- Theatrical poster
- Directed by: Allen Funt
- Written by: Allen Funt
- Produced by: Richard Briglia (assistant producer)
- Narrated by: Allen Funt
- Cinematography: Urs Furrer, Gil Geller, Tom Mangravire, George Silano
- Edited by: Arnold Friedman, Irving Winter
- Music by: Steve Karmen
- Production company: Allen Funt Productions
- Distributed by: United Artists
- Release date: February 18, 1970;
- Running time: 85 minutes
- Country: United States
- Language: English
- Box office: $5 million (US/Canada rentals)
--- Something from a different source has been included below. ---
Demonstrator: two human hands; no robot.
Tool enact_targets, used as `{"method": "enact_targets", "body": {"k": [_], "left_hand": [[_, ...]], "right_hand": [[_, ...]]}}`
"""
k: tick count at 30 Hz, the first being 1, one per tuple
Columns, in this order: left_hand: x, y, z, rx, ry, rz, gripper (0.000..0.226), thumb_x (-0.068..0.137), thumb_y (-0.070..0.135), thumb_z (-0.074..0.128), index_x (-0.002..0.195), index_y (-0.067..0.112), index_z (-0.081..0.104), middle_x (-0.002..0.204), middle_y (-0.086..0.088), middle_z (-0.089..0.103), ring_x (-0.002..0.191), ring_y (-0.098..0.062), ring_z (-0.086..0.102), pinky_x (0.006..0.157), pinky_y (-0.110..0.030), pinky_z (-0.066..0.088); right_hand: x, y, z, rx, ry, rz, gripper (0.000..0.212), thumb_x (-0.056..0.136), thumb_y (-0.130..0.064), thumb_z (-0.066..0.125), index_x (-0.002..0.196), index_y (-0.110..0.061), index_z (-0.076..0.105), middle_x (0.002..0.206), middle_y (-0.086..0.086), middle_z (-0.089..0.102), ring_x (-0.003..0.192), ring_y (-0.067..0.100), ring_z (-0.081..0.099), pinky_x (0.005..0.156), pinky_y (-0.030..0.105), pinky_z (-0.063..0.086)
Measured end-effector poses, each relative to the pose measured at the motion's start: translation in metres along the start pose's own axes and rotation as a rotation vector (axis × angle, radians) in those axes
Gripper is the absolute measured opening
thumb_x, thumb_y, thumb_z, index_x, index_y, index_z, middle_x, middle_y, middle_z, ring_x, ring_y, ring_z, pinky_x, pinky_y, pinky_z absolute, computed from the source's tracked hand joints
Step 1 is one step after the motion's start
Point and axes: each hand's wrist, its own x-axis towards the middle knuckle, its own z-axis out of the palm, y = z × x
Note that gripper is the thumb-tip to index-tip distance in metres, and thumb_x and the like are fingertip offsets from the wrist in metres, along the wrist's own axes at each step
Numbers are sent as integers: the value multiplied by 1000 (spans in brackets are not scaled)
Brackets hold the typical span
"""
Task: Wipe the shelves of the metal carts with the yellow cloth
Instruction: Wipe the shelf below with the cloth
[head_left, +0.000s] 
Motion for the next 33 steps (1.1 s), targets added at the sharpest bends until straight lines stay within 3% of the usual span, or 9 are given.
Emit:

= What Do You Say to a Naked Lady? =

1970 film by Allen Funt

What Do You Say to a Naked Lady? is a 1970 American hidden-camera style reality film directed by Candid Camera creator Allen Funt. In the film, Funt secretly records people's reactions to unexpected encounters with nudity or sexuality in unusual situations.

The film does contain some titillating material and both male and female full frontal nudity, but much of it involves Funt talking to people about sexuality and sexual topics. Whereas Funt's other productions had to fall within Federal Communications Commission guidelines prohibiting nudity and sexual content on the airwaves, this film was outside the FCC's jurisdiction and Funt was free to incorporate them into the film.
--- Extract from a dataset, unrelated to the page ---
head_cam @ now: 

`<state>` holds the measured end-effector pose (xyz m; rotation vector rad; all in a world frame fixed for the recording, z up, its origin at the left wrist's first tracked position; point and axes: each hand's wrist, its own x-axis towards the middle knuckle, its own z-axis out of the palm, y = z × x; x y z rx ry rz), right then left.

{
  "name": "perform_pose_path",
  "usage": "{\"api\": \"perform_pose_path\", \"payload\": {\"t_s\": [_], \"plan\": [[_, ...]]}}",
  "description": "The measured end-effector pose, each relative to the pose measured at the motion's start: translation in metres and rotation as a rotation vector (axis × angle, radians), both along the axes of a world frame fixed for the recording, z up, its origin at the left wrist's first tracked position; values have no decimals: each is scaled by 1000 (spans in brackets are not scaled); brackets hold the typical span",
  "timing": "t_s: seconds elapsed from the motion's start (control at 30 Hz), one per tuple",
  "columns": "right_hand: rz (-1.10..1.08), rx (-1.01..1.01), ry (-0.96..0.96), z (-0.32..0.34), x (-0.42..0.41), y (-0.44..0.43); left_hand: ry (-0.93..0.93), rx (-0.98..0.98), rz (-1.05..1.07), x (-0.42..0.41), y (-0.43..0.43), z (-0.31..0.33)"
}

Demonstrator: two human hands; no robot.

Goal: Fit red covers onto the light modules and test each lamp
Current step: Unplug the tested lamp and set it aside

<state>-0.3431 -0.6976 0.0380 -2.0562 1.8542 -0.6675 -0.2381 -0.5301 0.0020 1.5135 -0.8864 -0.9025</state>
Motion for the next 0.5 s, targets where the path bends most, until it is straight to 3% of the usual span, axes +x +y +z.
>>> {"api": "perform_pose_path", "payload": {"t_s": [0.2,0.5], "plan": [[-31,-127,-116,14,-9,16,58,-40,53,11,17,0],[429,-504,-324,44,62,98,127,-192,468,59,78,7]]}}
In the U.S., the film was originally rated X by the Motion Picture Association of America; an edited version was rated R in 1982. When submitted to the British Board of Film Classification in 1970, the film was originally rejected, then rated X; a 1988 video release was rated 18.
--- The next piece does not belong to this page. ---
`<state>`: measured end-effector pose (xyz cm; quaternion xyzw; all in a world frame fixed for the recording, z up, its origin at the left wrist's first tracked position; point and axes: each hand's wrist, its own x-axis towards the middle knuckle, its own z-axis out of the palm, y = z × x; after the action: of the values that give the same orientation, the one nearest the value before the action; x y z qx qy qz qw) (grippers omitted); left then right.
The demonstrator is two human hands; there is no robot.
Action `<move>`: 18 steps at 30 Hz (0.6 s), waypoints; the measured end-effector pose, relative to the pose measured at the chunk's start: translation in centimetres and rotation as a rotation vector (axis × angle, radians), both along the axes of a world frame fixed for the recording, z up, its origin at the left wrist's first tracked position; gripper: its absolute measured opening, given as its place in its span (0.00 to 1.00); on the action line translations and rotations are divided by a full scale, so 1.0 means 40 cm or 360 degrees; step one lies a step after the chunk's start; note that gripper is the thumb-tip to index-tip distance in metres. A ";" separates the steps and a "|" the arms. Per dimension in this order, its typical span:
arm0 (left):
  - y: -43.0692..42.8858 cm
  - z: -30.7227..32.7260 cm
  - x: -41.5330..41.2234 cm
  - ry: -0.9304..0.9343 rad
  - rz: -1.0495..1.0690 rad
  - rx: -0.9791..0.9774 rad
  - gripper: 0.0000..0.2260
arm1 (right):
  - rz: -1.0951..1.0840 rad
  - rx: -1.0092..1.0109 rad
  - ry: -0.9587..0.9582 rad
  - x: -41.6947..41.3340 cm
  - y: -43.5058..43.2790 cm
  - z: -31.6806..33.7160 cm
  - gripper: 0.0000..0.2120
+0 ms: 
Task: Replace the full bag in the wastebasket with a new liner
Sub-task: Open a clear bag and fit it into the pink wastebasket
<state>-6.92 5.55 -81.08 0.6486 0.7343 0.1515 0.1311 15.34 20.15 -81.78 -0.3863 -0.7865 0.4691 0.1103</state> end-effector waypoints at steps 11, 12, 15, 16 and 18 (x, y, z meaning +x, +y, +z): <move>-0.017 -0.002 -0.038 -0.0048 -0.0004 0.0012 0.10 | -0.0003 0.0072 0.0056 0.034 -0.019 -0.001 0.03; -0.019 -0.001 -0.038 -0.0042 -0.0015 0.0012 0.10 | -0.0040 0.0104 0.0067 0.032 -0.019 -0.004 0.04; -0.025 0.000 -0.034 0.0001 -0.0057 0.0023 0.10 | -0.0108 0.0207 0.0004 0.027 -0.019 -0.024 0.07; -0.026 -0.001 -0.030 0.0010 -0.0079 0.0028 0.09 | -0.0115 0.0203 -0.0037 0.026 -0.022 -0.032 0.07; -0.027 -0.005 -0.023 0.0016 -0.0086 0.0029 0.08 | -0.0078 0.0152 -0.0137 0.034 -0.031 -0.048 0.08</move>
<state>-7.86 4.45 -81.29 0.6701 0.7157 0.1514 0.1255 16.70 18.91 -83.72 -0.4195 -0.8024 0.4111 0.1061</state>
The film was released on VHS in the 1980s, with a DVD released in 2011.

==Cast==
- Joie Addison as Girl in Elevator
- Laura Huston as Girl on the Ladder
- Martin Meyers as The Tailor
- Karil Daniels as Girl Who Is Not Raped
- Donna Whitfield as Interracial Couple
- Richard Roundtree as Interracial Couple
- Susanna Clemm as Girl in the Keyhole
- Norman Manzon as Male Model
- Joan Bell as Lecturer

==Reception==
Roger Greenspun of The New York Times reported that although "a few naked ladies do appear," the film "is mostly given over to verbal teases, to more or less straight interviews about sex, and to tributes to the cuteness of little kids." Greenspun said the film usually "tries milking laughs from the device of asking expert opinion of people who don't know what they are talking about. The results range from the dully ridiculous to the unspeakably vulgar. At its lowest moment, the film allows three loud, stupid, ugly old women to discuss their reactions to (I believe) I Am Curious (Yellow).'" Variety wrote, "This could have been done as well with suggested nudity or even partial exposure, but Funt confronts several supposedly uninformed individuals with a completely naked female as they're emerging from an elevator. The results, initially, are funny, but quickly reach the point of seeming repetitious." Gene Siskel of the Chicago Tribune gave the film 3 stars out of 4 and wrote that he was not looking forward to seeing it because "I expected a peep show. Instead, I found 'Naked Lady' to be a fresh look at stale attitudes." Kevin Thomas of the Los Angeles Times wondered what took Funt so long to do a project like this one, but now that he had, "the results not surprisingly are hilarious beyond anything he could dare present on television." Gary Arnold of The Washington Post wrote, "As a sex survey, the film is inconclusive and only sporadically funny, but Funt has probably hit on the kind of exploitation movie that will appeal to the broad popular audience." Brian Davis of The Monthly Film Bulletin wrote, "Funt's initial idea of confronting office workers with a completely naked woman is undeniably diverting, but the potential of this particular notion is strictly limited, and his subsequent devices for causing innocent citizens sexual embarrassment become increasingly desperate."